**WHAT IS REQUIRED**
Please give, word for word, the line containing "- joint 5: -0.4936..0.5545" and every line that comes after it in the data below.

**RAW DATA**
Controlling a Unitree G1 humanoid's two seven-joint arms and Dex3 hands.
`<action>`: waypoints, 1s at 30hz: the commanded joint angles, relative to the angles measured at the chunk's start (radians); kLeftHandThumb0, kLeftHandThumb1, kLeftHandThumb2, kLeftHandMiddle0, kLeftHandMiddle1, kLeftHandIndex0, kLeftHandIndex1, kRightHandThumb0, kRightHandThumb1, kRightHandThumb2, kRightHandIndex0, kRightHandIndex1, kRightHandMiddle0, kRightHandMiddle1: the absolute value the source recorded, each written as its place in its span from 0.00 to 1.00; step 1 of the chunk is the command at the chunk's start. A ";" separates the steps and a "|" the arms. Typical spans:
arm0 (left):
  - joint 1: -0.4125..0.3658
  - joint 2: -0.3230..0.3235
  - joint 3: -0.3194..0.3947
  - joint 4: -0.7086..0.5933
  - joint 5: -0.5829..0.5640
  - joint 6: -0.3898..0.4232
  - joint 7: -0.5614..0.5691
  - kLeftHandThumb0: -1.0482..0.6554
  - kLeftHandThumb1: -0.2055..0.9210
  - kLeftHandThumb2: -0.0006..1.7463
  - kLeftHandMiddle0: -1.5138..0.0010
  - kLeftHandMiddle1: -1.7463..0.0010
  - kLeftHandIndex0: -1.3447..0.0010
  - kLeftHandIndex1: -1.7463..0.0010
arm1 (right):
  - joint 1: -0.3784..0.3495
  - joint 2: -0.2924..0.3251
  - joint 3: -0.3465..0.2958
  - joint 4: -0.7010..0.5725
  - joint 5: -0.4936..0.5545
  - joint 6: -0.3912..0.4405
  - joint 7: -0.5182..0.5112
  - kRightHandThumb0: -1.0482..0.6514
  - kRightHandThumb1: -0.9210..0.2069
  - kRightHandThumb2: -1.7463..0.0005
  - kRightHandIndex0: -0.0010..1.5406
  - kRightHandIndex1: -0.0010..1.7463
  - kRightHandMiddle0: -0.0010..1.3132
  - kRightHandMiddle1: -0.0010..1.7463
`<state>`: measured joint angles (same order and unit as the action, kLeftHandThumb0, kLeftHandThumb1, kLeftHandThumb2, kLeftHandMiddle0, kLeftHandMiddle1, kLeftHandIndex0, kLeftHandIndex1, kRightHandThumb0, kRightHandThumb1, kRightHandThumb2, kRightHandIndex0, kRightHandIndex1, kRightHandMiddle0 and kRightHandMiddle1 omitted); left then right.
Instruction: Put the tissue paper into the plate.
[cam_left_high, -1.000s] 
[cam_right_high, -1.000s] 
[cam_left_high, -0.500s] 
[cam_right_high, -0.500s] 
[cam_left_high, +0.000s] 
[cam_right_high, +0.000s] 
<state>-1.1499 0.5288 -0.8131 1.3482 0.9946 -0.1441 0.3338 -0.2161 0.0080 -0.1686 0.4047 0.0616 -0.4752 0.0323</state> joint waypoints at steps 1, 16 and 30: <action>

**SOLUTION FOR THIS TASK**
  - joint 5: -0.4936..0.5545
  - joint 6: -0.3912..0.4405
  - joint 7: -0.5182..0.5112
  - kRightHandThumb0: -1.0482..0.6514
  - kRightHandThumb1: -0.9210..0.2069
  - kRightHandThumb2: -1.7463..0.0005
  - kRightHandIndex0: -0.0010..1.5406
  - kRightHandIndex1: -0.0010..1.7463
  - kRightHandMiddle0: -0.0010..1.3132
  - kRightHandMiddle1: -0.0010..1.7463
`<state>`: measured joint angles (same order and unit as the action, kLeftHandThumb0, kLeftHandThumb1, kLeftHandThumb2, kLeftHandMiddle0, kLeftHandMiddle1, kLeftHandIndex0, kLeftHandIndex1, kRightHandThumb0, kRightHandThumb1, kRightHandThumb2, kRightHandIndex0, kRightHandIndex1, kRightHandMiddle0 and kRightHandMiddle1 omitted); left then right.
Instruction: Put the tissue paper into the plate.
[cam_left_high, -1.000s] 
[cam_right_high, -1.000s] 
[cam_left_high, -0.500s] 
[cam_right_high, -0.500s] 
[cam_left_high, +0.000s] 
[cam_right_high, +0.000s] 
<state>-1.1499 0.5288 -0.8131 1.3482 0.9946 -0.1441 0.3338 -0.2161 0.0080 -0.1686 0.4047 0.0616 -0.4752 0.0323</state> joint waypoints at steps 1, 16 and 30: <action>

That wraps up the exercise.